Metacritic, which uses a weighted average, assigned the a score of 85 out of 100, based on 15 critics, indicating "universal acclaim".

=== Awards and nominations ===

| Institution | Year | Category | Nominee(s) | Result |
| Academy Awards | 1951 | Best Director | John Huston | Nominated |
| Best Adapted Screenplay | Ben Maddow, John Huston | Nominated |
| Best Actor in a Supporting Role | Sam Jaffe | Nominated |
| Best Cinematography – Black-and-white | Harold Rosson | Nominated |
| British Academy Film Awards | 1951 | Best Film from any Source |  | Nominated |
| Directors Guild of America Award | 1950 | Outstanding Achievement in Feature Film | John Huston | Nominated |
| Edgar Allan Poe Awards | 1951 | Best Motion Picture Screenplay | Ben Maddow, John Huston | Won |
| Golden Globe Award | 1951 | Best Director | John Huston | Nominated |
| Best Cinematography | Harold Rosson | Nominated |
| Best Screenplay | Ben Maddow, John Huston | Nominated |
| National Board of Review | 1950 | Best Director | John Huston | Won |
| Venice Film Festival | 1950 | Golden Lion |  | Nominated |
| Best Actor | Sam Jaffe | Won |
| Writers Guild of America Award | 1951 | Best Written Drama | Ben Maddow, John Huston | Nominated |
| Writers Guild of America Award for Best Written Film Concerning American Scene | Nominated |

== Television series ==

The film spawned a television series of the same name starring Jack Warden, Arch Johnson and William Smith, which ran for 13 episodes in the spring and summer of 1961 on ABC. The series resembled the film in name only, except for one episode, "The Professor", which was constructed as a sequel to the feature film. None of the characters in the film appeared in the series, and the plots were devoted to the exploits of the major case squad of the New York Police Department. One of the most notable features of the series is the theme song, written by Duke Ellington.

==Legacy==
Over time The Asphalt Jungle has become to be regarded as one of the more influential crime films of the 1950s. According to the AFI Film Catalog, the film "is widely regarded by film critics as one of John Huston's best."

Burnett's novel The Asphalt Jungle was the basis of M-G-M's western film The Badlanders (1958) directed by Delmer Daves, as well as Cairo (1963) starring George Sanders, followed by the blaxploitation film Cool Breeze (1972), directed by Barry Pollack.

The Asphalt Jungle further developed the crime thriller subgenre of caper films. The 1955 French film Rififi, which critics such as Leonard Maltin have labeled as the best heist film ever, drew much inspiration from The Asphalt Jungle, although Jules Dassin contended in later years that he did not see the film until after he made Rififi.

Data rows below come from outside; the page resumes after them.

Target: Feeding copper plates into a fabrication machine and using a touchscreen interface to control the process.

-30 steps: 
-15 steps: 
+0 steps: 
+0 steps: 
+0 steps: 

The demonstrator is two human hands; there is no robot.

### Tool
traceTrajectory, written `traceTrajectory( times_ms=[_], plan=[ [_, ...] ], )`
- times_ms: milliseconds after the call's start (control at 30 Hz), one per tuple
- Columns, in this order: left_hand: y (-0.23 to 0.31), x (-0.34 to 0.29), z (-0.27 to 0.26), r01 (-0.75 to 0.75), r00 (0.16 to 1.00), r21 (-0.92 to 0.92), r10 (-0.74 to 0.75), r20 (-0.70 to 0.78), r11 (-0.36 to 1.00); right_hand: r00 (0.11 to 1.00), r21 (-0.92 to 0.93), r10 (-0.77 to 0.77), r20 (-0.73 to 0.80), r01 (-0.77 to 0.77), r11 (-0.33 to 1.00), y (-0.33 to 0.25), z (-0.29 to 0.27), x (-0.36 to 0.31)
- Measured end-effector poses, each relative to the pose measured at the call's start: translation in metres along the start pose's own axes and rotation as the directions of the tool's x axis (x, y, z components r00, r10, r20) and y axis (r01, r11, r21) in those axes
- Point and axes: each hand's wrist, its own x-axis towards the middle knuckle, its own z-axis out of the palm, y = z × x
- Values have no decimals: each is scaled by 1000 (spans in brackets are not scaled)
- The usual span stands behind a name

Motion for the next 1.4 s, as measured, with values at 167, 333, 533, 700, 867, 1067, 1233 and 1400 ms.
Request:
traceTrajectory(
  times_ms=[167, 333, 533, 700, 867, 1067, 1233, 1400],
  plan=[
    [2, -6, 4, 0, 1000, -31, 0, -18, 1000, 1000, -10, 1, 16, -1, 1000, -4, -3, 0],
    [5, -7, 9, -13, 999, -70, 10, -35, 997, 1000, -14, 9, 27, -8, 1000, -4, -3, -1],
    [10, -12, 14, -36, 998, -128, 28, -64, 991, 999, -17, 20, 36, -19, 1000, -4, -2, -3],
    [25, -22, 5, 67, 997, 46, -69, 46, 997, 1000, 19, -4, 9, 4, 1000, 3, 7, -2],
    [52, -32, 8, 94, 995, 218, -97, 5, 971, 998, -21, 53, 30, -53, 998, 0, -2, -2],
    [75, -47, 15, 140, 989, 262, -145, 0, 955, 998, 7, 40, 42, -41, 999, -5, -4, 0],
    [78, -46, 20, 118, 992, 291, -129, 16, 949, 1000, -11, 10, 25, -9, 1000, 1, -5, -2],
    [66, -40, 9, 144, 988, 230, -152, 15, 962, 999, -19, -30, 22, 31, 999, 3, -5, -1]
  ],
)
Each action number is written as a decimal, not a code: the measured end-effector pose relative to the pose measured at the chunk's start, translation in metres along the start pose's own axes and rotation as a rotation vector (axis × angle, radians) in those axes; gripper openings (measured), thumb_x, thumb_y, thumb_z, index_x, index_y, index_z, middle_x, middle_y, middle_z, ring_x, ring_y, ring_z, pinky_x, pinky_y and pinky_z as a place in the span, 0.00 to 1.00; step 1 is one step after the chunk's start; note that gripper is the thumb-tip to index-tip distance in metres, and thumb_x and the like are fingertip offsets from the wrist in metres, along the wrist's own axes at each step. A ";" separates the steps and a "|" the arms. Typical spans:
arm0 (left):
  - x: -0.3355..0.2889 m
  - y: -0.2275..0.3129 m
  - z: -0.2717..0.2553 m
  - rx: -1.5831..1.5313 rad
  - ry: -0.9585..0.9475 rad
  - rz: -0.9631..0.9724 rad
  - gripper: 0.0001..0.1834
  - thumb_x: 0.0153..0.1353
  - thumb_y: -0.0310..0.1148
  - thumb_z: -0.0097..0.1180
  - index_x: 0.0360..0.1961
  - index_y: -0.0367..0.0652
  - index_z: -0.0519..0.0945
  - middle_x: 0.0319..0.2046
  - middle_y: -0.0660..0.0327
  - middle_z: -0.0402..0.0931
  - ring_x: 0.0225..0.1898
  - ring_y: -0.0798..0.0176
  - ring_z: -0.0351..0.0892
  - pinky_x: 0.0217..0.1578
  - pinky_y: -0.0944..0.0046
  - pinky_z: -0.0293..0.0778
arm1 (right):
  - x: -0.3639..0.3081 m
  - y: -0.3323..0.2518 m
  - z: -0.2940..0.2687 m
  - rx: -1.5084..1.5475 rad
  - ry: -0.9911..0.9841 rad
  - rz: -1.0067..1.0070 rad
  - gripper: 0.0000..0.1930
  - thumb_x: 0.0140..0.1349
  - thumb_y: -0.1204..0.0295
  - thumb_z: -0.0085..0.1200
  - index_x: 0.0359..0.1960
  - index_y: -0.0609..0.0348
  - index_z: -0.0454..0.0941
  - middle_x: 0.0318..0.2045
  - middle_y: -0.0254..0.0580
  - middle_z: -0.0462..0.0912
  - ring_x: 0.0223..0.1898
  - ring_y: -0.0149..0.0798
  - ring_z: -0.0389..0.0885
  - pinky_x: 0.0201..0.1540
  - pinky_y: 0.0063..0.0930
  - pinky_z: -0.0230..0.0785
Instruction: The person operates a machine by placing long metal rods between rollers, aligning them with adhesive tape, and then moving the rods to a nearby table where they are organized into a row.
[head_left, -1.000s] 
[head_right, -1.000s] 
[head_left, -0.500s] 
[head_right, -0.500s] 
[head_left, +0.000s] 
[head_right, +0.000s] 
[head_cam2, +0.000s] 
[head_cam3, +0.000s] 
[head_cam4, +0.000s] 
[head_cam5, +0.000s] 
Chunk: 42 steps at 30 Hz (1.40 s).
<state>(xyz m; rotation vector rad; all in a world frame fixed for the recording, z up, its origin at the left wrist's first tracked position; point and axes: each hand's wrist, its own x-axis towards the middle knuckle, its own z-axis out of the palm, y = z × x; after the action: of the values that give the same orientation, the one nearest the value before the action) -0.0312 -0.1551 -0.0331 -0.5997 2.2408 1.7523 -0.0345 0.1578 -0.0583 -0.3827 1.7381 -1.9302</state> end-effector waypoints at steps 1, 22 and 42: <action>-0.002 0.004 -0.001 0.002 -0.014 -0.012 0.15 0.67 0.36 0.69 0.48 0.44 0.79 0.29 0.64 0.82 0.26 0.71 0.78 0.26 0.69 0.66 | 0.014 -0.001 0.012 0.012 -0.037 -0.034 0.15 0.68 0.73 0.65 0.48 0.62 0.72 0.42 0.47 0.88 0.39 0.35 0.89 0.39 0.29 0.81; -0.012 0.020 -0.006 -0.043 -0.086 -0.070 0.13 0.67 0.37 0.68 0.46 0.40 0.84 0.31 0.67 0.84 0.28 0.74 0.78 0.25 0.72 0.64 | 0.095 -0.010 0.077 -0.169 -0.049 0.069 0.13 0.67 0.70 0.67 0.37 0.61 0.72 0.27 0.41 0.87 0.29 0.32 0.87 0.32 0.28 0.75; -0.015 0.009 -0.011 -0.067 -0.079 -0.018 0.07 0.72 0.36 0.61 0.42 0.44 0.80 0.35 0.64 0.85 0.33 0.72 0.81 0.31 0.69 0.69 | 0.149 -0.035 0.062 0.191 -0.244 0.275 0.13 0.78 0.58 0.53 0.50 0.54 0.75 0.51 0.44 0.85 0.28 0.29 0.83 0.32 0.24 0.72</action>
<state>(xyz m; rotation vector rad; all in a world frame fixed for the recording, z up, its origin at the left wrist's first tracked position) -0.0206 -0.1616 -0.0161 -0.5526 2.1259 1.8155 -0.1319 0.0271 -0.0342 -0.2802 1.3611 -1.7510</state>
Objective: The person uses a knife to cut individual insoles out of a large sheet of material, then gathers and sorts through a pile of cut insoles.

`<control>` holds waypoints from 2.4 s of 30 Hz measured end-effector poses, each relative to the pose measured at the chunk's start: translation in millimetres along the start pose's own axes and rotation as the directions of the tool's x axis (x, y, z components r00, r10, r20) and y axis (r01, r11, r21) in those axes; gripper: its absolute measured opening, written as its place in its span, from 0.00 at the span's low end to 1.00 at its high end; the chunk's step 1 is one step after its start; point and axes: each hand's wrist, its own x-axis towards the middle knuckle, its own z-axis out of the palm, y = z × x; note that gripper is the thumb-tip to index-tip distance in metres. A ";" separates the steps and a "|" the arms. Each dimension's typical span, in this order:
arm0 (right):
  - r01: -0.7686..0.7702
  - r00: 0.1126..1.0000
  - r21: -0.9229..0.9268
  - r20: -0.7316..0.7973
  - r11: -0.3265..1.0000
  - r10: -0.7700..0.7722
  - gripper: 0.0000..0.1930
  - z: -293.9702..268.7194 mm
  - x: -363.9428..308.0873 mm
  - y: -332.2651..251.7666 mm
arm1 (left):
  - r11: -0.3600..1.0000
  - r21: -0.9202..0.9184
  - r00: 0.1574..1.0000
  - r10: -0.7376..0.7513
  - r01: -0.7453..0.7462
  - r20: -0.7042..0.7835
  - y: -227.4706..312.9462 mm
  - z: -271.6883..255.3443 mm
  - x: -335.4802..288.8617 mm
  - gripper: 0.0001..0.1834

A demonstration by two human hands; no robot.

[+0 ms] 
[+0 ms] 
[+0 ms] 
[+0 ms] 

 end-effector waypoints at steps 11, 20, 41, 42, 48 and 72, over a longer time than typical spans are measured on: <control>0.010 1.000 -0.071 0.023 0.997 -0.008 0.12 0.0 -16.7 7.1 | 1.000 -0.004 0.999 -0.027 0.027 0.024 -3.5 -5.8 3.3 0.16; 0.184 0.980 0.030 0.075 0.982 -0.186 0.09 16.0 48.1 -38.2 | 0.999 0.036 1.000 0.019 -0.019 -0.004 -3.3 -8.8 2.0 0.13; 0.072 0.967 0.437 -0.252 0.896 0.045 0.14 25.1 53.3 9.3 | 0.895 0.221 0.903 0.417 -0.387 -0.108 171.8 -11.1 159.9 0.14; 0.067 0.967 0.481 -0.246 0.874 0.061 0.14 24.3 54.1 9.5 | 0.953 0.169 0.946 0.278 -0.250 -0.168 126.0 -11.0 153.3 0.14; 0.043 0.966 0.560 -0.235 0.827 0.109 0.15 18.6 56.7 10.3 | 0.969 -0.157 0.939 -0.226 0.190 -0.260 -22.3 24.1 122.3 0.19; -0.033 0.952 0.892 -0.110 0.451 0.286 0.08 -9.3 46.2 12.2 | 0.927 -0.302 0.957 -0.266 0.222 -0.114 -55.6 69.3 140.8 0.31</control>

In 2008, The Asphalt Jungle was selected for preservation in the United States National Film Registry by the Library of Congress as being "culturally, historically, or aesthetically significant".

==Colorization dispute==
The film was the subject of a colorization lawsuit and controversy in France. Turner Entertainment entered into an agreement with the French television channel La Cinq, to broadcast the film in artificially colorized form. John Huston's heirs objected and filed a lawsuit. On November 23, 1988, The Asphalt Jungle was prohibited from being broadcast in France. On July 6, 1989, La Cinq won on appeal, broadcasting the film on August 6, 1989. Finally in Turner Entertainment Co. v. Huston, on May 28, 1991, the Court of Cassation canceled the July 6 judgment, stating that colorizing the film transformed the original artwork enough to potentially transgress the author's moral rights.